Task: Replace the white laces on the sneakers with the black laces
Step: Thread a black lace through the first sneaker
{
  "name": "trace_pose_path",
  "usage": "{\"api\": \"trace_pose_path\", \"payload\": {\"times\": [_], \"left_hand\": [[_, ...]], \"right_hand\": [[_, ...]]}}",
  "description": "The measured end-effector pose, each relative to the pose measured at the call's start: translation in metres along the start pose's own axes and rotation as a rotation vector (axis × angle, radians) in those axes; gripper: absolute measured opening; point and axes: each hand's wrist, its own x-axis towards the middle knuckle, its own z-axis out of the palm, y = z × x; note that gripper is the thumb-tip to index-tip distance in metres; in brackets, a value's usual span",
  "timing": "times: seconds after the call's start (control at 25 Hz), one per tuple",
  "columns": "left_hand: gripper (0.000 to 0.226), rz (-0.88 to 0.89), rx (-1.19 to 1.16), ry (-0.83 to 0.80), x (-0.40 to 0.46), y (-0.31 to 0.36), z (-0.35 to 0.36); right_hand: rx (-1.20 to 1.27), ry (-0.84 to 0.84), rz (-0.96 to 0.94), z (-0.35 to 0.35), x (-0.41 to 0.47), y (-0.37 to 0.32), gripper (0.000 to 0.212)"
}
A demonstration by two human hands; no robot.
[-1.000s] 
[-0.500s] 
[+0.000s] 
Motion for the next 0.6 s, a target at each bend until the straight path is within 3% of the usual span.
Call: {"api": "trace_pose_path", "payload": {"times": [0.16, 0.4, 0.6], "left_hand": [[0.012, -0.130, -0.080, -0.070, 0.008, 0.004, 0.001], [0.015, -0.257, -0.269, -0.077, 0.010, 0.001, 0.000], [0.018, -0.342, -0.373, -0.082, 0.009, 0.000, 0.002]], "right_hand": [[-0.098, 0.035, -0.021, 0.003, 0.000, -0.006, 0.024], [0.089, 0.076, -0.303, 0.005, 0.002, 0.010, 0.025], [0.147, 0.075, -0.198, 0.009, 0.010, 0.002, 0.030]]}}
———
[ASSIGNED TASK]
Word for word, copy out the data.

[REPLY]
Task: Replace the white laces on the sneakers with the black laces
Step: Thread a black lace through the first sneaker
{
  "name": "trace_pose_path",
  "usage": "{\"api\": \"trace_pose_path\", \"payload\": {\"times\": [_], \"left_hand\": [[_, ...]], \"right_hand\": [[_, ...]]}}",
  "description": "The measured end-effector pose, each relative to the pose measured at the call's start: translation in metres along the start pose's own axes and rotation as a rotation vector (axis × angle, radians) in those axes; gripper: absolute measured opening; point and axes: each hand's wrist, its own x-axis towards the middle knuckle, its own z-axis out of the palm, y = z × x; note that gripper is the thumb-tip to index-tip distance in metres; in brackets, a value's usual span",
  "timing": "times: seconds after the call's start (control at 25 Hz), one per tuple",
  "columns": "left_hand: gripper (0.000 to 0.226), rz (-0.88 to 0.89), rx (-1.19 to 1.16), ry (-0.83 to 0.80), x (-0.40 to 0.46), y (-0.31 to 0.36), z (-0.35 to 0.36); right_hand: rx (-1.20 to 1.27), ry (-0.84 to 0.84), rz (-0.96 to 0.94), z (-0.35 to 0.35), x (-0.41 to 0.47), y (-0.37 to 0.32), gripper (0.000 to 0.212)"
}
A demonstration by two human hands; no robot.
[-1.000s] 
[-0.500s] 
[+0.000s] 
Motion for the next 0.6 s, a target at each bend until the straight path is within 3% of the usual span.
Call: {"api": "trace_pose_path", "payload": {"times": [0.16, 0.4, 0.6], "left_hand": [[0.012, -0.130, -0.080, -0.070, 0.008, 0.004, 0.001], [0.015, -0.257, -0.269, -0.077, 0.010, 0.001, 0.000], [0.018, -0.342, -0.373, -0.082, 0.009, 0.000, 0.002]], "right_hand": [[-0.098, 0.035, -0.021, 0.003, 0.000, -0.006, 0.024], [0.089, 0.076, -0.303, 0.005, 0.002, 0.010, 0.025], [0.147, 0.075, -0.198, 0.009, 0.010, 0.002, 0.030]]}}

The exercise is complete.